**WHAT THIS TASK INVOLVES**
The reply should reproduce every line of the data below word for word, minus any images.

--

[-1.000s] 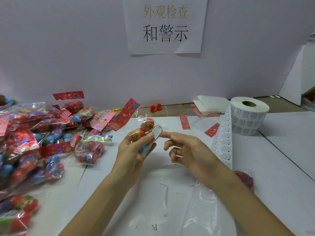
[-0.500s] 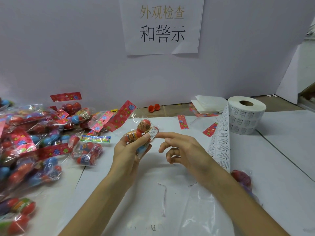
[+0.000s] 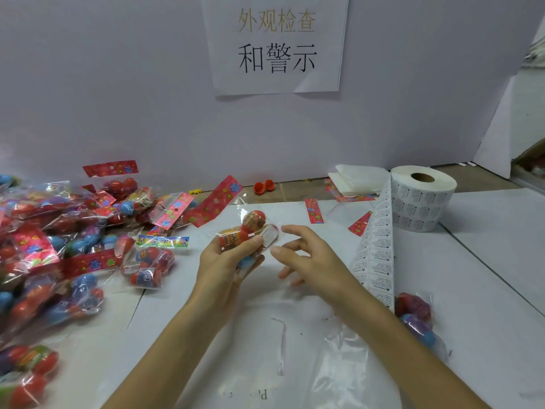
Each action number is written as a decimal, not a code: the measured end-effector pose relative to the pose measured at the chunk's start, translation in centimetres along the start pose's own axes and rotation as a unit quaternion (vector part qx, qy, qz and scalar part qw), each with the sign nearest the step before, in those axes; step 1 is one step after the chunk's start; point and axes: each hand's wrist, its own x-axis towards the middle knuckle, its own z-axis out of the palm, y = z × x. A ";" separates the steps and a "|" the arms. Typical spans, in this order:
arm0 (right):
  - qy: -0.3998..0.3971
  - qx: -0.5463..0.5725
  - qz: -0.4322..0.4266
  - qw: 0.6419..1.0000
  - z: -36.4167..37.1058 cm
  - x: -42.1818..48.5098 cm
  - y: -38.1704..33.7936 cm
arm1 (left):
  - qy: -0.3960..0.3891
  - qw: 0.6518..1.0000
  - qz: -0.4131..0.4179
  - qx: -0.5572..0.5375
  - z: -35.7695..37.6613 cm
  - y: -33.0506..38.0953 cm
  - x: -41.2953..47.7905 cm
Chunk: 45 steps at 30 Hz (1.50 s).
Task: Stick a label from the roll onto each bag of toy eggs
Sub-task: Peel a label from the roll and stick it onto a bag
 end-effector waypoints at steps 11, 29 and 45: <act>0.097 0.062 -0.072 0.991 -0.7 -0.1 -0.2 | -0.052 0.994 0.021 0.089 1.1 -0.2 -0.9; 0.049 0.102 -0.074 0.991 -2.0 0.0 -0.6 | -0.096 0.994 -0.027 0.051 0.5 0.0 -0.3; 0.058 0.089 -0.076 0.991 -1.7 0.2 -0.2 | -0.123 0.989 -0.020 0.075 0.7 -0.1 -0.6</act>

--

**EXERCISE RESULT**
[-1.000s] 
[-0.500s] 
[+0.000s] 
Each action number is written as a decimal, not a code: the measured end-effector pose relative to the pose measured at the chunk's start, translation in centimetres along the start pose's own axes and rotation as a unit quaternion (vector part qx, qy, qz and scalar part qw), each with the sign nearest the step before, in those axes; step 1 is one step after the chunk's start; point and axes: each hand's wrist, its own x-axis towards the middle knuckle, its own z-axis out of the palm, y = z × x. A ";" separates the steps and a "|" the arms. Typical spans, in this order:
arm0 (right):
  - qy: -0.3998..0.3971
  - qx: -0.5463..0.5725
  - qz: -0.4322..0.4266
  - qw: 0.6419..1.0000
  - z: -36.4167..37.1058 cm
  - x: -42.1818..48.5098 cm
  - y: -38.1704..33.7936 cm
arm1 (left):
  - qy: -0.3960..0.3891
  - qw: 0.6518..1.0000
  - qz: -0.4131..0.4179
  - qx: -0.5572..0.5375
  - z: -35.7695..37.6613 cm
  - y: -33.0506..38.0953 cm
  - x: -41.2953..47.7905 cm
Chunk: 45 steps at 30 Hz (1.50 s).
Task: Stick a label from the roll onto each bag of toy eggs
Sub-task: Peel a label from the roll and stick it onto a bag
 end-effector waypoints at steps 11, 29 and 45: <act>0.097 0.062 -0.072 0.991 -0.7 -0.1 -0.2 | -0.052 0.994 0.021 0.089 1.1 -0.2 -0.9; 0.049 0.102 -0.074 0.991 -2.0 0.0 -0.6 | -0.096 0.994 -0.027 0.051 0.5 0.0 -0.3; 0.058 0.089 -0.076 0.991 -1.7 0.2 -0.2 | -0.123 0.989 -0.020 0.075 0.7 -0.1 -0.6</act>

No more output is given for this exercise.